Model Predictive Control (MPC) has established itself as the advanced control method of choice in industrial practice -- especially in the process industries -- due to its ability to handle systems with multiple inputs and outputs and economically motivated cost functions. Moreover, MPC is increasingly being used for control of fast systems described by nonlinear models, despite the high demands in terms of computing power that such applications entail.
In many applications where process constraints must be respected despite model uncertainties, control system designers are currently forced to rely on heuristics. For example, constraints may be artificially tightened. These heuristics result in suboptimal control performance and cannot guarantee that the intended control goals are reached.
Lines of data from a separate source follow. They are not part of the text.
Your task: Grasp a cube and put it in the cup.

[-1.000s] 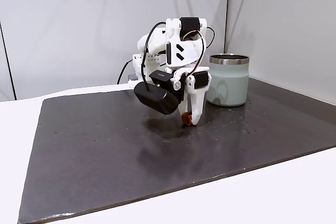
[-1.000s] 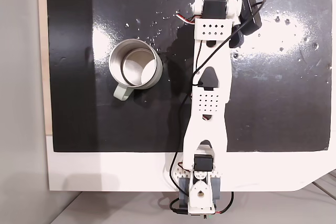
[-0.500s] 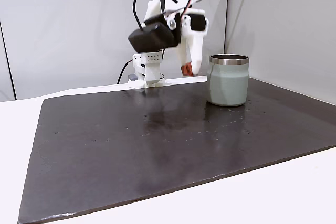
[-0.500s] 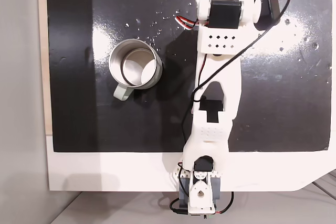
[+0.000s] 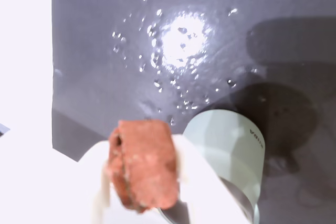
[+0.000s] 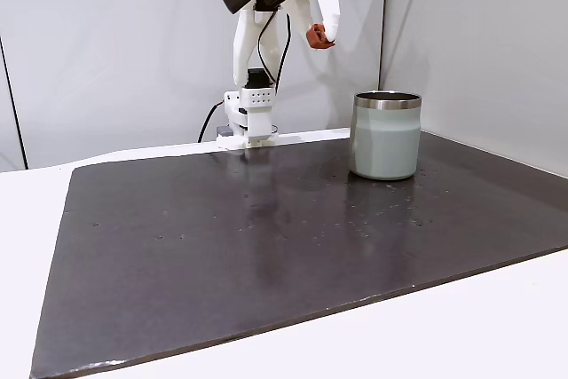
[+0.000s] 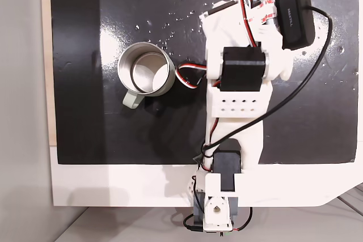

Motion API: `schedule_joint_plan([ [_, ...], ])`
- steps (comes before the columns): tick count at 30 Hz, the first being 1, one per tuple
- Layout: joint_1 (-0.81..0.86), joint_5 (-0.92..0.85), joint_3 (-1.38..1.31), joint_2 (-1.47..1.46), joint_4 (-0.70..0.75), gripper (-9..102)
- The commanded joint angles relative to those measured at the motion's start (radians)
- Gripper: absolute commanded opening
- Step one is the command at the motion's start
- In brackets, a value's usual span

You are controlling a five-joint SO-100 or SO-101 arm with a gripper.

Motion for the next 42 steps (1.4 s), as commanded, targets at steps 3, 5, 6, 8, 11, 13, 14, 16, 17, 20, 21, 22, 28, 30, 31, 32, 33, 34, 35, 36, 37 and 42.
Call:
schedule_joint_plan([
  [3,-0.044,-0.012,0.04,0.103,0.005,6],
  [5,-0.077,-0.008,0.066,0.117,0.005,6],
  [6,-0.094,-0.005,0.08,0.123,0.005,6],
  [8,-0.135,0.009,0.11,0.135,0.005,6],
  [11,-0.207,0.037,0.167,0.155,0.005,6],
  [13,-0.261,0.051,0.204,0.166,0.005,6],
  [14,-0.285,0.058,0.222,0.169,0.005,6],
  [16,-0.334,0.074,0.249,0.17,0.005,5],
  [17,-0.356,0.081,0.262,0.17,0.005,5],
  [20,-0.419,0.098,0.298,0.169,0.005,5],
  [21,-0.439,0.103,0.31,0.169,0.005,5],
  [22,-0.456,0.107,0.321,0.169,0.005,5],
  [28,-0.509,0.123,0.357,0.163,0.003,5],
  [30,-0.512,0.124,0.364,0.163,0.003,5],
  [31,-0.512,0.124,0.365,0.163,0.003,5],
  [32,-0.511,0.124,0.367,0.163,0.003,5],
  [33,-0.509,0.124,0.368,0.163,0.003,5],
  [34,-0.506,0.124,0.37,0.163,0.003,5],
  [35,-0.505,0.124,0.37,0.163,0.003,5],
  [36,-0.502,0.124,0.373,0.164,0.003,5],
  [37,-0.5,0.124,0.377,0.17,0.003,6],
  [42,-0.499,0.124,0.4,0.198,0.002,20],
])
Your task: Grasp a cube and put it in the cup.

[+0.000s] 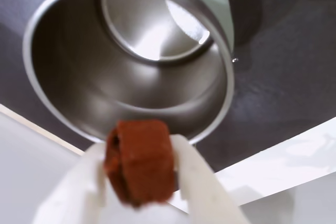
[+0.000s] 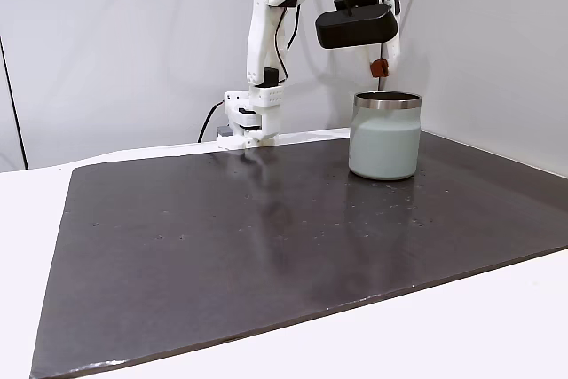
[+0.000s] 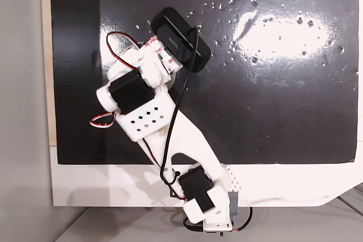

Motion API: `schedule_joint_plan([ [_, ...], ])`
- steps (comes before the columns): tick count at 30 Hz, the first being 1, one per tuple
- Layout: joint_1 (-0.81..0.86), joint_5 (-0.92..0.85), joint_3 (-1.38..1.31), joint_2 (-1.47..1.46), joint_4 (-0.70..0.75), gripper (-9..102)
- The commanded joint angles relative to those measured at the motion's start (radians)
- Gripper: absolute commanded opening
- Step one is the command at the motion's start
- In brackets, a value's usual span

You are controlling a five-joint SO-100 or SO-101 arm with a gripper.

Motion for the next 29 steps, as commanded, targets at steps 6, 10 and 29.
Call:
schedule_joint_plan([
  [6,0.031,0.026,0.012,0.086,0.002,27],
  [10,0.043,0.032,0.049,0.091,0.0,27],
  [29,-0.009,0.066,0.169,0.164,0.0,25],
])
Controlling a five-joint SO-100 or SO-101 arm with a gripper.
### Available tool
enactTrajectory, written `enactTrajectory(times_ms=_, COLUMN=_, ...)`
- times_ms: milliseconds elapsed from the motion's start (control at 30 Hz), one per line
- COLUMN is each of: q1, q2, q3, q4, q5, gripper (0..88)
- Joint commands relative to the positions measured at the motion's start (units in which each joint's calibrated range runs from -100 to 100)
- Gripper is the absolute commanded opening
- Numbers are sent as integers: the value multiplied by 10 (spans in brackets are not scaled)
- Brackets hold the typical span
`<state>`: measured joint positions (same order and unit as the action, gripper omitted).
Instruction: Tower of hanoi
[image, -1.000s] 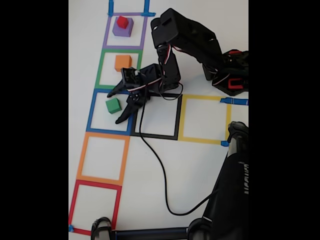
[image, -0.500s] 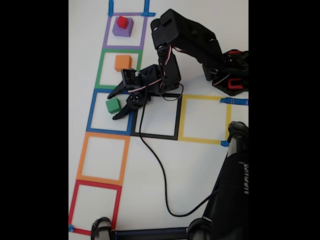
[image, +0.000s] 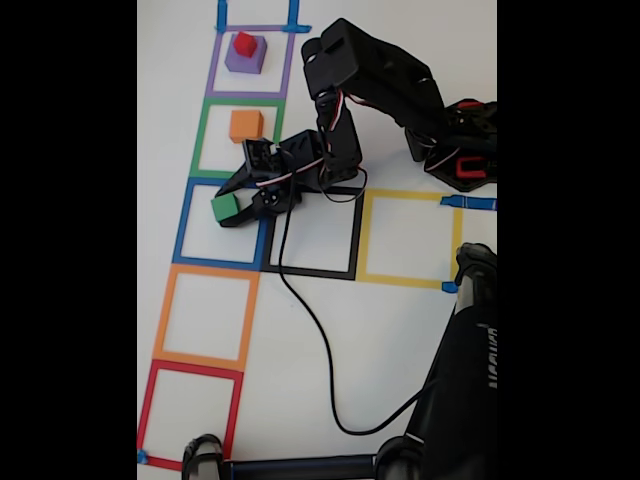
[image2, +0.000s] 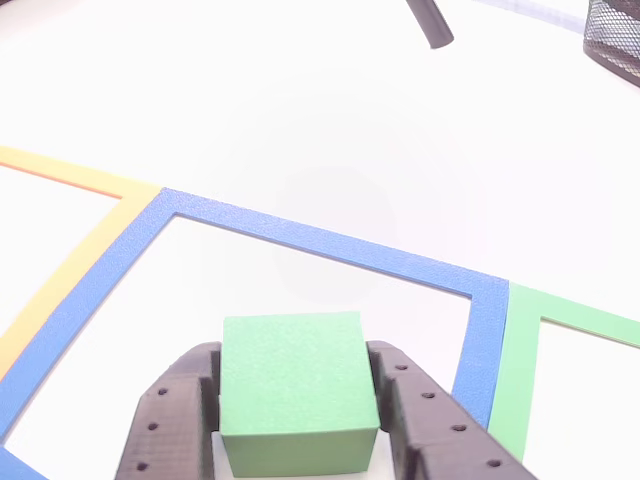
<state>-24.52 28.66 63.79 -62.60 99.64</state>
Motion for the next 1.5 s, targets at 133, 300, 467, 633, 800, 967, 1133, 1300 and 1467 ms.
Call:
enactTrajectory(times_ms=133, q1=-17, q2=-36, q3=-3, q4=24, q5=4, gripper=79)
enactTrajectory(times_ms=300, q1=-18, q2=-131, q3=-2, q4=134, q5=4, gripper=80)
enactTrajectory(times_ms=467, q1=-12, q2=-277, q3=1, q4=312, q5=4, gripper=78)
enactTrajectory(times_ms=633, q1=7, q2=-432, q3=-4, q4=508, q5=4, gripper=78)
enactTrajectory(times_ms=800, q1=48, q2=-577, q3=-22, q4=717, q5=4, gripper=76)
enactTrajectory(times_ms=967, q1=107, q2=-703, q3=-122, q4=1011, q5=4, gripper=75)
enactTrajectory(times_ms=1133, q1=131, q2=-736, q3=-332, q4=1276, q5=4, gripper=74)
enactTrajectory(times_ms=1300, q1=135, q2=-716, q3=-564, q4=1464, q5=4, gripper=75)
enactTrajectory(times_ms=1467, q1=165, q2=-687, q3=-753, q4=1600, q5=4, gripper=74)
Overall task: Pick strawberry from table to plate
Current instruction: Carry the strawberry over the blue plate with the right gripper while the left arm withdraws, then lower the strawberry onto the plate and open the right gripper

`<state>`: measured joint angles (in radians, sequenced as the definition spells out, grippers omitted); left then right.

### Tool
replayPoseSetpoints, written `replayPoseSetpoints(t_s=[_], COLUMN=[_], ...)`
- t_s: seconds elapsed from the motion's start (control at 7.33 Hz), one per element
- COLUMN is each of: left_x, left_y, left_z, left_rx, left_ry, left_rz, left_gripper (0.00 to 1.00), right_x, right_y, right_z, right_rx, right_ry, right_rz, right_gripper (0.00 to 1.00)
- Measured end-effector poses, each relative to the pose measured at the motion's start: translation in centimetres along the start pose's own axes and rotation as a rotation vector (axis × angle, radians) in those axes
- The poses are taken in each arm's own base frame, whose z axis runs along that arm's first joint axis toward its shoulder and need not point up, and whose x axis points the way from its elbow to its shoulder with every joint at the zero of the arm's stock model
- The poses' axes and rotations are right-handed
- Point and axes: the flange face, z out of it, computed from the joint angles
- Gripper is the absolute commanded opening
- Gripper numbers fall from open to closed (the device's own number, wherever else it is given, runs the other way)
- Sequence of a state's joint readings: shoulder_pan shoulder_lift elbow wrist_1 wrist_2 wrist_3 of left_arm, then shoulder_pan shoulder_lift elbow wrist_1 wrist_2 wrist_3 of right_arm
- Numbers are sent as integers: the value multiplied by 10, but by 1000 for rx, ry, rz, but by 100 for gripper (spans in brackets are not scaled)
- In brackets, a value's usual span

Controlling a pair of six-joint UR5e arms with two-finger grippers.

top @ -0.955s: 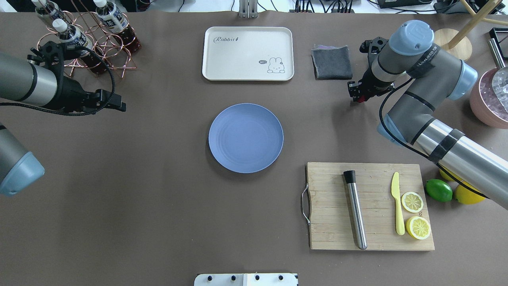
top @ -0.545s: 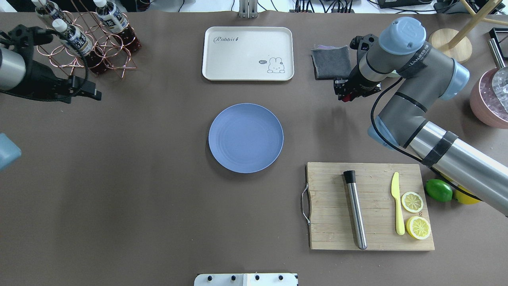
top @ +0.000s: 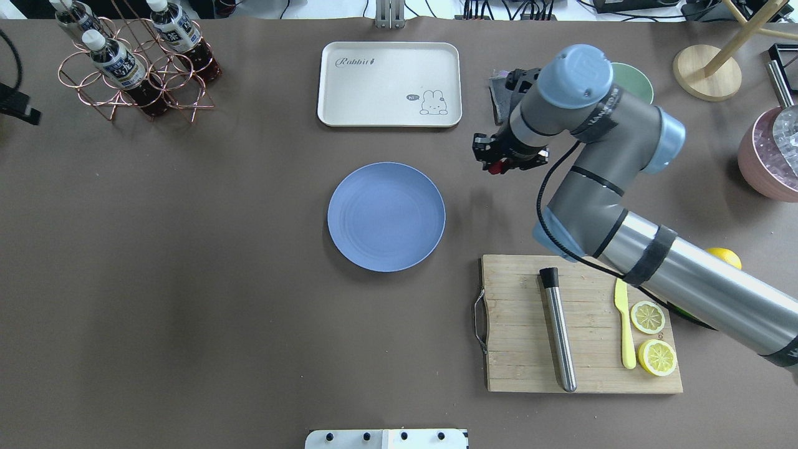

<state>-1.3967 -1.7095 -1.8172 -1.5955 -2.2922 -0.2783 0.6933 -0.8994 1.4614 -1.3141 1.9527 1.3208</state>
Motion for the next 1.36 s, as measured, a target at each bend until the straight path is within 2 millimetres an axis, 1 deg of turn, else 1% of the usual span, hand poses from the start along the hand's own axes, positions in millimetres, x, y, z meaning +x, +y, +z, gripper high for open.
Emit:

More advanced methods that have been developed in the field of robust MPC lead to optimization problems that are extremely difficult to solve online. Therefore, these methods have only rarely been used in real applications.
The aim of the two research projects in this project cluster is to develop new methods for robust MPC and to test them in realistic simulation studies and at a laboratory plant, with the aim that they will also be transferable to industrial practice. The main goals are to find less conservative and more efficient robust problem formulations, as well as to reduce the computation times for the online solution of the resulting optimization problems by tailored numerical methods.
The cluster is funded by DFG and comprised of the following two projects:
- P1: Numerical methods for ellipsoid based and tree sparse robust MPC formulations.
M. Diehl, University of Freiburg
DFG grant 424107692 - P2: New methods for robust MPC with high-dimensional uncertainty.